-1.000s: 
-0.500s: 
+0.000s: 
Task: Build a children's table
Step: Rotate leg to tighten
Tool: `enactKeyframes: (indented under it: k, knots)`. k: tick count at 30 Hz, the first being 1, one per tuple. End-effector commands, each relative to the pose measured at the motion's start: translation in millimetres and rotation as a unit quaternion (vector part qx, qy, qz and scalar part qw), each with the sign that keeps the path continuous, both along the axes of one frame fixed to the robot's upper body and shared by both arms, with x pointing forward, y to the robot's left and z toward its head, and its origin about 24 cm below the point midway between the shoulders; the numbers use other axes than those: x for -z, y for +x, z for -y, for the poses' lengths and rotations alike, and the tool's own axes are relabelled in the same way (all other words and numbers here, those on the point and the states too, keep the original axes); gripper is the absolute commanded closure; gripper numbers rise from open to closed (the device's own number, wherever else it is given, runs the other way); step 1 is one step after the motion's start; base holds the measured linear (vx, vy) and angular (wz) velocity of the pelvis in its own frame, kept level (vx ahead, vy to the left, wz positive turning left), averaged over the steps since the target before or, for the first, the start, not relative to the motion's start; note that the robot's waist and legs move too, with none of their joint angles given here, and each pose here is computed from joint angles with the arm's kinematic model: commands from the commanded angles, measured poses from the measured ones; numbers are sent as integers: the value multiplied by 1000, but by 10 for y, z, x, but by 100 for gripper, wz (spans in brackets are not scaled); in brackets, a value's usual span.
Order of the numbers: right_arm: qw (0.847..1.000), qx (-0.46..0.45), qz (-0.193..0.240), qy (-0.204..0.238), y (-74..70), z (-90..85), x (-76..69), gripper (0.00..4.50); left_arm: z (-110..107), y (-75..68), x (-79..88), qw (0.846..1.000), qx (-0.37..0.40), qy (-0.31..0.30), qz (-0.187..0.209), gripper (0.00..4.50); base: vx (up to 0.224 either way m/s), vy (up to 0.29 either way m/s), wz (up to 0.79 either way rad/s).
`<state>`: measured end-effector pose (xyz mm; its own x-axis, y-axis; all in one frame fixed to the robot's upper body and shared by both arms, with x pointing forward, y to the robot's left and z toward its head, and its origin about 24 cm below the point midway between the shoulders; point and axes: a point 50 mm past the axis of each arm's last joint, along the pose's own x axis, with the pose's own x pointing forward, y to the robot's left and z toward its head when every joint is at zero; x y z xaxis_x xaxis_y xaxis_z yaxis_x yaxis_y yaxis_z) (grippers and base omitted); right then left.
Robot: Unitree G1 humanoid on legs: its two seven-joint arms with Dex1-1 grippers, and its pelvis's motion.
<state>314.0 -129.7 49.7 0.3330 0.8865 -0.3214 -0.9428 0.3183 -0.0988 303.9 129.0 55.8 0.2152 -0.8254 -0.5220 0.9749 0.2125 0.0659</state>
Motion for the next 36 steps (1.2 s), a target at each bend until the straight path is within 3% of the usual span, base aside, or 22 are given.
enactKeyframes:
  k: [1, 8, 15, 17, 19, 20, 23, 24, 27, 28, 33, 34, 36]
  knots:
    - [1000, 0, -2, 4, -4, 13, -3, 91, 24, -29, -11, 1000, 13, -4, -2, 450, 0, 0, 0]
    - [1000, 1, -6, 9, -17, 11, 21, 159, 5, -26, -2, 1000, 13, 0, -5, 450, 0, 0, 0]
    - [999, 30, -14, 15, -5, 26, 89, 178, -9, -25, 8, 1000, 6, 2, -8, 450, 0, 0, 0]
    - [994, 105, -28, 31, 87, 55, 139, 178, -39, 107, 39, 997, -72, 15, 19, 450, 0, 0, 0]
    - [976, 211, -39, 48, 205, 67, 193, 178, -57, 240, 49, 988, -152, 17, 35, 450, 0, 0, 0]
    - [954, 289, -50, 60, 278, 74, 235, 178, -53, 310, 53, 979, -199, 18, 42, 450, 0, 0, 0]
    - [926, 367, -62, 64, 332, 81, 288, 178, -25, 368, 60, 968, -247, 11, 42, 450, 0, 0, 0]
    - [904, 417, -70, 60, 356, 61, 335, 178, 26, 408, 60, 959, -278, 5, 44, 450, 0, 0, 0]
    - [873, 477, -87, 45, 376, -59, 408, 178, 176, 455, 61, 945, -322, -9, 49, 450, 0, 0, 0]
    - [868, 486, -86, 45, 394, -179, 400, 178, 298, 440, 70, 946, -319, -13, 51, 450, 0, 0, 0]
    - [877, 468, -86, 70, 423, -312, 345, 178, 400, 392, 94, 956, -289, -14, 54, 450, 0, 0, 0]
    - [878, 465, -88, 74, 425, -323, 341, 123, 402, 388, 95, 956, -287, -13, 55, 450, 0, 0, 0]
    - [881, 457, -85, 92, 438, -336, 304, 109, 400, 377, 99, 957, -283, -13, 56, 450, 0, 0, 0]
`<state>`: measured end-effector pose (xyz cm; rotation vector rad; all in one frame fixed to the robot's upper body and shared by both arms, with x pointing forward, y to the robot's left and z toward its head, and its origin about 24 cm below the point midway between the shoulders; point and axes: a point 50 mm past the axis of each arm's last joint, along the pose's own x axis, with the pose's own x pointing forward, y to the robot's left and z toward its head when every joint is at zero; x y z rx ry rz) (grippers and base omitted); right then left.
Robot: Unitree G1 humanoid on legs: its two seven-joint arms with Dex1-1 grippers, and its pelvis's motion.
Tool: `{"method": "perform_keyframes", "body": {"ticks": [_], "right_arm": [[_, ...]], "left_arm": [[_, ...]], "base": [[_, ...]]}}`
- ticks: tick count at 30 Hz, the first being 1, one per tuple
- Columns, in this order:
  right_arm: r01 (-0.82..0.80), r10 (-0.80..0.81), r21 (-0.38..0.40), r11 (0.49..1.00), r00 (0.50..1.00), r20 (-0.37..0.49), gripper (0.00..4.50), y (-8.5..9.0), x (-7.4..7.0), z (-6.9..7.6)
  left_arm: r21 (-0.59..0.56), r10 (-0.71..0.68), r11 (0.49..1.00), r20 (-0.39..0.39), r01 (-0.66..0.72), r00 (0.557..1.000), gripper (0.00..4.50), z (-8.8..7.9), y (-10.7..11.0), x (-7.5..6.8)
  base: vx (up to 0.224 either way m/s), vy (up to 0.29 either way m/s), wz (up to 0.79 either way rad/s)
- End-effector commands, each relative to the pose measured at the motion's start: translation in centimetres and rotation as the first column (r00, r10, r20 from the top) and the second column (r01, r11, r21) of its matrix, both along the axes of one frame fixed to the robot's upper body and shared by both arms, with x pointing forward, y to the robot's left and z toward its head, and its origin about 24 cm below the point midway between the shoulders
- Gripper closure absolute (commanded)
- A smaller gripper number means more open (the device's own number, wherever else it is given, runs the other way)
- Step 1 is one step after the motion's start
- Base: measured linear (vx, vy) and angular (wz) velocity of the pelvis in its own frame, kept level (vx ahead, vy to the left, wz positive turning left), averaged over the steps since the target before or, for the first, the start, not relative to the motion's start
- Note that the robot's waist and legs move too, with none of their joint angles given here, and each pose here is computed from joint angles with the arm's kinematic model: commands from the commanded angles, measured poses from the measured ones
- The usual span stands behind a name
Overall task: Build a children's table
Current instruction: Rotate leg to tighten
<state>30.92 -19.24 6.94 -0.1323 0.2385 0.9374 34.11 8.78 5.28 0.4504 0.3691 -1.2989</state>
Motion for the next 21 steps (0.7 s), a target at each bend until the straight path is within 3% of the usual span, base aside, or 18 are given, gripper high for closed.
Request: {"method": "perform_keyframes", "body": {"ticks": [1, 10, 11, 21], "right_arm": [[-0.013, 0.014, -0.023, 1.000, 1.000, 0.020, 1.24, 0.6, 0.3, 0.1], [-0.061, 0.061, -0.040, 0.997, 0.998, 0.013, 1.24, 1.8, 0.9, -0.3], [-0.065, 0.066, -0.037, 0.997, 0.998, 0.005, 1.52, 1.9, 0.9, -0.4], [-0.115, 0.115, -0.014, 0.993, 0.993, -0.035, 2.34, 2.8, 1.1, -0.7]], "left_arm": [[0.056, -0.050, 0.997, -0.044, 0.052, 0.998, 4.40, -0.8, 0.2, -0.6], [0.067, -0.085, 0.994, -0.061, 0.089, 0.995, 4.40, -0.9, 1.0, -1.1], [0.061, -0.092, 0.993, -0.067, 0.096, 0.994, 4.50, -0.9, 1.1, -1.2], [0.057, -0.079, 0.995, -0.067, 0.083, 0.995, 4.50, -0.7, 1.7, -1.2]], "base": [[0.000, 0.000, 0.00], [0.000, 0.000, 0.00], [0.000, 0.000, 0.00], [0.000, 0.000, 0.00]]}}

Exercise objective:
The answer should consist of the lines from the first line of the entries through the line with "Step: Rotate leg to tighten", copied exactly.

Response:
-1.000s: 
-0.500s: 
+0.000s: 
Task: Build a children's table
Step: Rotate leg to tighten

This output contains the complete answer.